При Антоне был чудовищный — с зазубринами, чтобы вырывать кишки, — тесак Омара.
— Им можно рубить дрова и копать землю. В человеке нет такого запаса жизни, — поморщилась Елена. — Он хоть острый?
«Не скажи. В тебе есть», — Антон провел пальцем по лезвию, отдернул палец. Тесаком можно было бриться.
Елена торопливо разгребла на себе лохмотья. Антон увидел сухую сморщенную кожу на месте груди. Ему стало противно. Он вспомнил тугую пепельную грудь Золы. Зола чисто вымылась ночью на крыльце в неверном свете керосиновой лампы. Когда Антон провел пальцем по прохладной гладкой ее груди, кожа заскрипела.
Впрочем, сейчас эти воспоминания были неуместны.
Антон испугался дерзости неведомого бородача со знамени коммунистов — Федорова. Мертвых было неизмеримо больше, нежели живых. Страсти, страхи, сомнения живых были смехотворны в сравнении с тысячелетним безмолвием мертвых. Елена любила повторять, что все в мире от Бога. Раньше от мертвых оставались книги. Теперь — ничего. Мертвые в свободной стране Антона сделались еще мертвее. Живые приблизились к ним, как только можно приблизиться к мертвым, будучи живыми. Антон подумал, что, если бы в его стране имелось знамя, его вполне мог бы украсить профиль человека, поставившего задачу не воскресить всех мертвых, но умертвить всех живых. Отчего-то Антону казалось, что он должен быть абсолютно лысым. Наличие бороды, по мнению Антона, свидетельствовало об участливом интересе к людям. Безволосый бритый череп — о полнейшем его отсутствии.

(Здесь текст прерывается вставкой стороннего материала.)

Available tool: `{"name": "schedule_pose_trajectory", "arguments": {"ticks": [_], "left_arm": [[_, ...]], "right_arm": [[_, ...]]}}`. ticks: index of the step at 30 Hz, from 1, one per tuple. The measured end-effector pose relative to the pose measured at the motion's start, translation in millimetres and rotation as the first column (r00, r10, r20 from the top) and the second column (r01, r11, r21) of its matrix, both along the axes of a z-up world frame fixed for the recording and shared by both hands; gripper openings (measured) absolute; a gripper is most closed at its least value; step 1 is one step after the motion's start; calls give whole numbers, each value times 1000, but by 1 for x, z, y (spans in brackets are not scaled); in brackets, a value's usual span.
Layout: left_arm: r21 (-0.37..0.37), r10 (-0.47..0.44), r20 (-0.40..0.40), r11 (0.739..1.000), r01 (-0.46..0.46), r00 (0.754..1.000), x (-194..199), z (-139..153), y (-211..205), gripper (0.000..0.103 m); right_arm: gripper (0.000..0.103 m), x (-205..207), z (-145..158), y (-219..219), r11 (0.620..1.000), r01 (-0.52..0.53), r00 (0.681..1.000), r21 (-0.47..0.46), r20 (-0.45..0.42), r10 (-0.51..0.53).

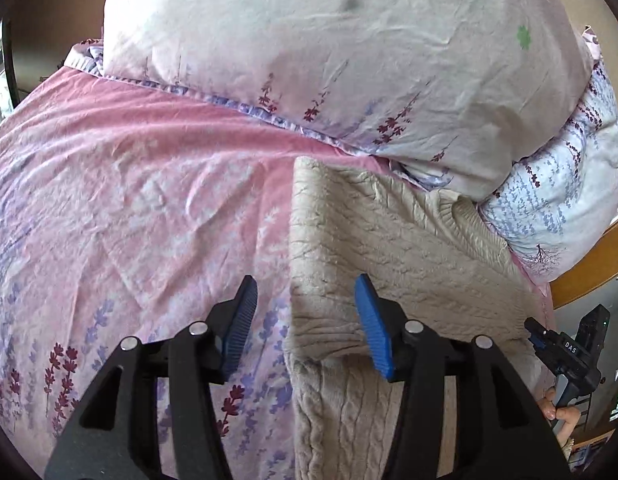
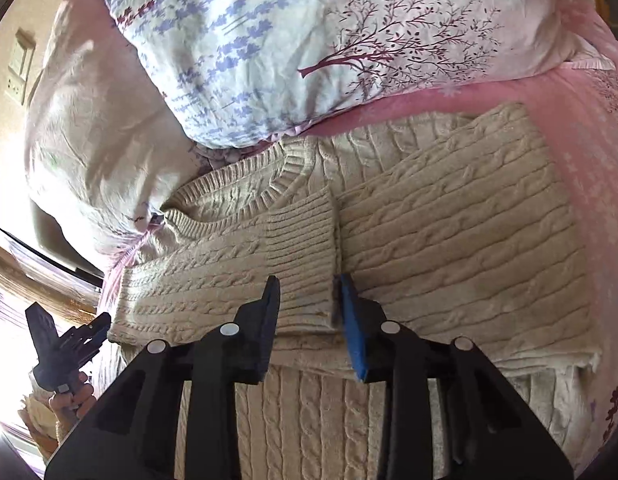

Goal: Fold small clothes

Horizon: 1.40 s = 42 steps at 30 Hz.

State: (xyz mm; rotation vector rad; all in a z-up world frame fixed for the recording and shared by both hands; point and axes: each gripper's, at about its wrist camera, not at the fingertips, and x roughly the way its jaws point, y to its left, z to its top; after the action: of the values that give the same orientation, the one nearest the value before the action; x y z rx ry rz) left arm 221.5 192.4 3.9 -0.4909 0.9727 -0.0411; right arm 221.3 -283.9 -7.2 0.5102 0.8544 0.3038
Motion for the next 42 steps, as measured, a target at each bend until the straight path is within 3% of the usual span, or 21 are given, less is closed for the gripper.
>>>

Какая разница, как умрет истомленная, больная старуха, когда большинство людей бесплодны, когда каждую минуту погибают полные сил молодые?
— Кто самый первый на вашем знамени? — Антона посетила странная, почти невозможная мысль,
— Он, — ответила Елена. — Наш Господь Иисус Христос…
Антон увидел, что вся ее грудь в шрамах и струпьях. Наискось тянулся совсем недавний — глубокий — разрез. Старуха мучила себя. Антону стало стыдно.
— Живого места нет. Попробую вот здесь, — он провел пальцем по узенькой полоске живой, незатронутой прежними неуспешными попытками пробиться к сердцу кожи. — Вдруг задену артерию?